By Matthew Soderberg | News Editor
A fight broke out, a man was murdered and a rivalry was etched in stone for generations to come. But another tragedy stifled the memory, and few remember the day an Aggie was killed in Waco.
It was obvious why the two teams were rivals from the start — 90 miles separate the schools, the all-male atmosphere at Texas A&M clashed with the coed nature of Baylor, and the constant meetings thanks to the Southwest Conference all play a part. What is less obvious is what came first: the name of the rivalry or the name of the riot. T.G. Webb, 1997 Baylor alumni and author of “Battle of the Brazos,” said the rivalry grew to enormous proportions early on.
“By the early 1920s, it had achieved the status where it was as popular as the UT-A&M game in the state of Texas,” Webb said. “The crowds were some of the biggest at any game in the state.”
On Oct. 30, 1926, nearly 94 years ago, tempers flared as the Aggies and the Bears met in Waco. The few years before the fight saw some angst, but nothing compares to the halftime melee where a cadet had a piece of chair smash his skull.
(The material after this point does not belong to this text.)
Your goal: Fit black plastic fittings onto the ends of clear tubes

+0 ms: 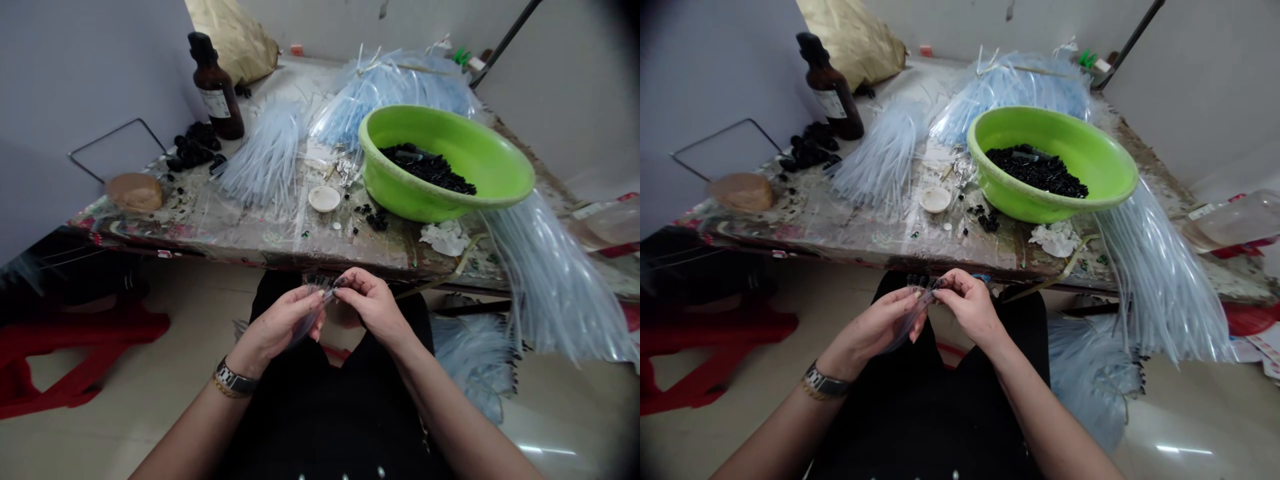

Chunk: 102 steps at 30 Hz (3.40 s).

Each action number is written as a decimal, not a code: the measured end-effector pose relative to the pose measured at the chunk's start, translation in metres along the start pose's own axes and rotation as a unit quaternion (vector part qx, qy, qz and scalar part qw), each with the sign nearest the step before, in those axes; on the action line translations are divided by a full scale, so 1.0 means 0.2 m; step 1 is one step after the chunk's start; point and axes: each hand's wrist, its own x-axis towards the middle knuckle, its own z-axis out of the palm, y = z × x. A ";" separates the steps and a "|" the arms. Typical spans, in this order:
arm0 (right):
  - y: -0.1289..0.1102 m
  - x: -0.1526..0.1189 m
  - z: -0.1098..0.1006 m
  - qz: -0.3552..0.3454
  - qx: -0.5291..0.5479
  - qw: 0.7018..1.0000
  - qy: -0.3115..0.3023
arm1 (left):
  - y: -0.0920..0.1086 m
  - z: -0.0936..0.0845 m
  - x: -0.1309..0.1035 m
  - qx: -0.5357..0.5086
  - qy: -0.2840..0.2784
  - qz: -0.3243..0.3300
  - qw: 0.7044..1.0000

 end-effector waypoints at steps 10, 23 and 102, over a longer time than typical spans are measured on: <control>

“You had this car come onto the field that had a bunch of women on it, and they were each wearing placards, and on the placards there were scores from previous big Baylor wins,” Webb said. It was the site, though, of the vehicle.
“In 1924, Baylor had brought a vehicle onto the field mocking the Aggies, and it had swerved near the Aggie team during halftime, so A&M had warned Baylor, allegedly, that if they bring a car on the field, there’s going to be trouble,” Webb said. “Baylor did it anyway.”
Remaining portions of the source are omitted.